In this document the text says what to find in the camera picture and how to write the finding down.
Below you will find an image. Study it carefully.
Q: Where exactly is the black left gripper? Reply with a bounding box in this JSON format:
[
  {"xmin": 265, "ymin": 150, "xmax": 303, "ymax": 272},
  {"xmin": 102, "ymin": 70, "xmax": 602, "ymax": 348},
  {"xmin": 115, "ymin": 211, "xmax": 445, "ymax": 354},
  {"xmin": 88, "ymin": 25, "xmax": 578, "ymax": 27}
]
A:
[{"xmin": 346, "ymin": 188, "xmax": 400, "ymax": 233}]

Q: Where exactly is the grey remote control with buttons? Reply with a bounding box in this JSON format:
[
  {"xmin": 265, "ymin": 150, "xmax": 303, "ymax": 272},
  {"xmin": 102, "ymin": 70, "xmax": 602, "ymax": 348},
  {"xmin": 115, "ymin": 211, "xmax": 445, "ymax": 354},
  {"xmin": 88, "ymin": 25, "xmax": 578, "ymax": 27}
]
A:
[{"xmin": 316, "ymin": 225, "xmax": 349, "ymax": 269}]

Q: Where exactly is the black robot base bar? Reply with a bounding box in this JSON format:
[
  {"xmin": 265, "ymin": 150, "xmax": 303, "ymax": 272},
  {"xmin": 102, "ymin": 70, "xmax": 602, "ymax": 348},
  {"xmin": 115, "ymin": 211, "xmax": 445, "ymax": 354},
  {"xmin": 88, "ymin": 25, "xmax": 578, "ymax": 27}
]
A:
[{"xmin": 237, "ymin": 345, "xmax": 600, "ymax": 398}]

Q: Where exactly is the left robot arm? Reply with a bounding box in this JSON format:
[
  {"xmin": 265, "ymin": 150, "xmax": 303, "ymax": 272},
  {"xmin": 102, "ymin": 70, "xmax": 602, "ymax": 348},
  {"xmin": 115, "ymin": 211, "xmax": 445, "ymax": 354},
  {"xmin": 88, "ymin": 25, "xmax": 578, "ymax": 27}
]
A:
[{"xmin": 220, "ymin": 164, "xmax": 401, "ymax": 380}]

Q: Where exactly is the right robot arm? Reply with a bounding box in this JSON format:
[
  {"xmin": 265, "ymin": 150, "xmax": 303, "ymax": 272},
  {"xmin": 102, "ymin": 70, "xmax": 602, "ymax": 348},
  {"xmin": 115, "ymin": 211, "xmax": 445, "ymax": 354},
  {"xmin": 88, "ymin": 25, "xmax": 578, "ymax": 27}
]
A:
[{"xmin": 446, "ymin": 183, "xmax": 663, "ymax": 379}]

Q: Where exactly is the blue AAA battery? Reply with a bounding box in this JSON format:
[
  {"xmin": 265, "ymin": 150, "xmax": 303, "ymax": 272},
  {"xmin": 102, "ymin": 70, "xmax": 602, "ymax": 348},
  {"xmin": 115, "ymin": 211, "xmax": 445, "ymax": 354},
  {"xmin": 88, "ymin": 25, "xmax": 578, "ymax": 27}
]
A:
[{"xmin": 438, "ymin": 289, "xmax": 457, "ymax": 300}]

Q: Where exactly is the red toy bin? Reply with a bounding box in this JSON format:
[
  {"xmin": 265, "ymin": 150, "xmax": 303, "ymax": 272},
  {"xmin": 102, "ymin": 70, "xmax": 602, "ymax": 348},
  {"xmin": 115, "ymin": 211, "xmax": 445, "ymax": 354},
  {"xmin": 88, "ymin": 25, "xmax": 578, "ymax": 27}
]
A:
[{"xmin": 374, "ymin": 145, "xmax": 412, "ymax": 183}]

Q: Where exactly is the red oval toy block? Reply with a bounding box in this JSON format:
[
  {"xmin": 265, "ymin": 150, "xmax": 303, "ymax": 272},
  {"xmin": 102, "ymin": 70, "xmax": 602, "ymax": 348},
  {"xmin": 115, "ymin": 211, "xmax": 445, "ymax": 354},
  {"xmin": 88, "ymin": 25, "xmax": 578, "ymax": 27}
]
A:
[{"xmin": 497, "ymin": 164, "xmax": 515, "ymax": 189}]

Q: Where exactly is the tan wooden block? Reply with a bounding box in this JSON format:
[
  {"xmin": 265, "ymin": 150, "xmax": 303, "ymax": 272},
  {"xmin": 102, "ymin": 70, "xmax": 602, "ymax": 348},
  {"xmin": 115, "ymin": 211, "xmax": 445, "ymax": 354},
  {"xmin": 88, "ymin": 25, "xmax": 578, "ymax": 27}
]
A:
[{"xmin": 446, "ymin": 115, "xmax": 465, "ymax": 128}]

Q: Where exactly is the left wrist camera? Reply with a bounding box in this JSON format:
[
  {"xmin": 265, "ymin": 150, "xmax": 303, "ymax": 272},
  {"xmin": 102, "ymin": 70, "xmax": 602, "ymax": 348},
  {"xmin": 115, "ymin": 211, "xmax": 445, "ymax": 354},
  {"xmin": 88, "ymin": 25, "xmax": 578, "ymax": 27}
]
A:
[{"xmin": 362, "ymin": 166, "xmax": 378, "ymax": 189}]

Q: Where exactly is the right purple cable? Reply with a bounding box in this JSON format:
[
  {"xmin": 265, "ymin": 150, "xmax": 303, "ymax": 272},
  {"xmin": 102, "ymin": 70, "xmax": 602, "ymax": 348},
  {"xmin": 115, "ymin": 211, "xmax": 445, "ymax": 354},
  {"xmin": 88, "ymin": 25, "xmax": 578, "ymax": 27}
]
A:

- **WORK ORDER**:
Reproduce the data. Keep it exact.

- **YOUR SOLUTION**:
In this document the text says what to find in the camera picture and how to write the finding down.
Below you will find an image. Study it carefully.
Q: Where exactly is the black left gripper? Reply with a bounding box in this JSON format:
[
  {"xmin": 265, "ymin": 150, "xmax": 303, "ymax": 272},
  {"xmin": 102, "ymin": 70, "xmax": 602, "ymax": 348},
  {"xmin": 115, "ymin": 211, "xmax": 445, "ymax": 354},
  {"xmin": 88, "ymin": 25, "xmax": 578, "ymax": 27}
]
A:
[{"xmin": 346, "ymin": 188, "xmax": 400, "ymax": 233}]

Q: Where exactly is the grey remote control with buttons? Reply with a bounding box in this JSON format:
[
  {"xmin": 265, "ymin": 150, "xmax": 303, "ymax": 272},
  {"xmin": 102, "ymin": 70, "xmax": 602, "ymax": 348},
  {"xmin": 115, "ymin": 211, "xmax": 445, "ymax": 354},
  {"xmin": 88, "ymin": 25, "xmax": 578, "ymax": 27}
]
A:
[{"xmin": 316, "ymin": 225, "xmax": 349, "ymax": 269}]

Q: Where exactly is the black robot base bar? Reply with a bounding box in this JSON format:
[
  {"xmin": 265, "ymin": 150, "xmax": 303, "ymax": 272},
  {"xmin": 102, "ymin": 70, "xmax": 602, "ymax": 348},
  {"xmin": 115, "ymin": 211, "xmax": 445, "ymax": 354},
  {"xmin": 88, "ymin": 25, "xmax": 578, "ymax": 27}
]
A:
[{"xmin": 237, "ymin": 345, "xmax": 600, "ymax": 398}]

Q: Where exactly is the left robot arm? Reply with a bounding box in this JSON format:
[
  {"xmin": 265, "ymin": 150, "xmax": 303, "ymax": 272},
  {"xmin": 102, "ymin": 70, "xmax": 602, "ymax": 348},
  {"xmin": 115, "ymin": 211, "xmax": 445, "ymax": 354},
  {"xmin": 88, "ymin": 25, "xmax": 578, "ymax": 27}
]
A:
[{"xmin": 220, "ymin": 164, "xmax": 401, "ymax": 380}]

Q: Where exactly is the right robot arm? Reply with a bounding box in this JSON format:
[
  {"xmin": 265, "ymin": 150, "xmax": 303, "ymax": 272},
  {"xmin": 102, "ymin": 70, "xmax": 602, "ymax": 348},
  {"xmin": 115, "ymin": 211, "xmax": 445, "ymax": 354},
  {"xmin": 88, "ymin": 25, "xmax": 578, "ymax": 27}
]
A:
[{"xmin": 446, "ymin": 183, "xmax": 663, "ymax": 379}]

Q: Where exactly is the blue AAA battery? Reply with a bounding box in this JSON format:
[
  {"xmin": 265, "ymin": 150, "xmax": 303, "ymax": 272},
  {"xmin": 102, "ymin": 70, "xmax": 602, "ymax": 348},
  {"xmin": 115, "ymin": 211, "xmax": 445, "ymax": 354},
  {"xmin": 88, "ymin": 25, "xmax": 578, "ymax": 27}
]
A:
[{"xmin": 438, "ymin": 289, "xmax": 457, "ymax": 300}]

Q: Where exactly is the red toy bin? Reply with a bounding box in this JSON format:
[
  {"xmin": 265, "ymin": 150, "xmax": 303, "ymax": 272},
  {"xmin": 102, "ymin": 70, "xmax": 602, "ymax": 348},
  {"xmin": 115, "ymin": 211, "xmax": 445, "ymax": 354},
  {"xmin": 88, "ymin": 25, "xmax": 578, "ymax": 27}
]
A:
[{"xmin": 374, "ymin": 145, "xmax": 412, "ymax": 183}]

Q: Where exactly is the red oval toy block? Reply with a bounding box in this JSON format:
[
  {"xmin": 265, "ymin": 150, "xmax": 303, "ymax": 272},
  {"xmin": 102, "ymin": 70, "xmax": 602, "ymax": 348},
  {"xmin": 115, "ymin": 211, "xmax": 445, "ymax": 354},
  {"xmin": 88, "ymin": 25, "xmax": 578, "ymax": 27}
]
A:
[{"xmin": 497, "ymin": 164, "xmax": 515, "ymax": 189}]

Q: Where exactly is the tan wooden block? Reply with a bounding box in this JSON format:
[
  {"xmin": 265, "ymin": 150, "xmax": 303, "ymax": 272},
  {"xmin": 102, "ymin": 70, "xmax": 602, "ymax": 348},
  {"xmin": 115, "ymin": 211, "xmax": 445, "ymax": 354},
  {"xmin": 88, "ymin": 25, "xmax": 578, "ymax": 27}
]
A:
[{"xmin": 446, "ymin": 115, "xmax": 465, "ymax": 128}]

Q: Where exactly is the left wrist camera? Reply with a bounding box in this JSON format:
[
  {"xmin": 265, "ymin": 150, "xmax": 303, "ymax": 272},
  {"xmin": 102, "ymin": 70, "xmax": 602, "ymax": 348},
  {"xmin": 115, "ymin": 211, "xmax": 445, "ymax": 354},
  {"xmin": 88, "ymin": 25, "xmax": 578, "ymax": 27}
]
A:
[{"xmin": 362, "ymin": 166, "xmax": 378, "ymax": 189}]

Q: Where exactly is the right purple cable? Reply with a bounding box in this JSON format:
[
  {"xmin": 265, "ymin": 150, "xmax": 303, "ymax": 272},
  {"xmin": 102, "ymin": 70, "xmax": 602, "ymax": 348},
  {"xmin": 115, "ymin": 211, "xmax": 445, "ymax": 354},
  {"xmin": 88, "ymin": 25, "xmax": 578, "ymax": 27}
]
A:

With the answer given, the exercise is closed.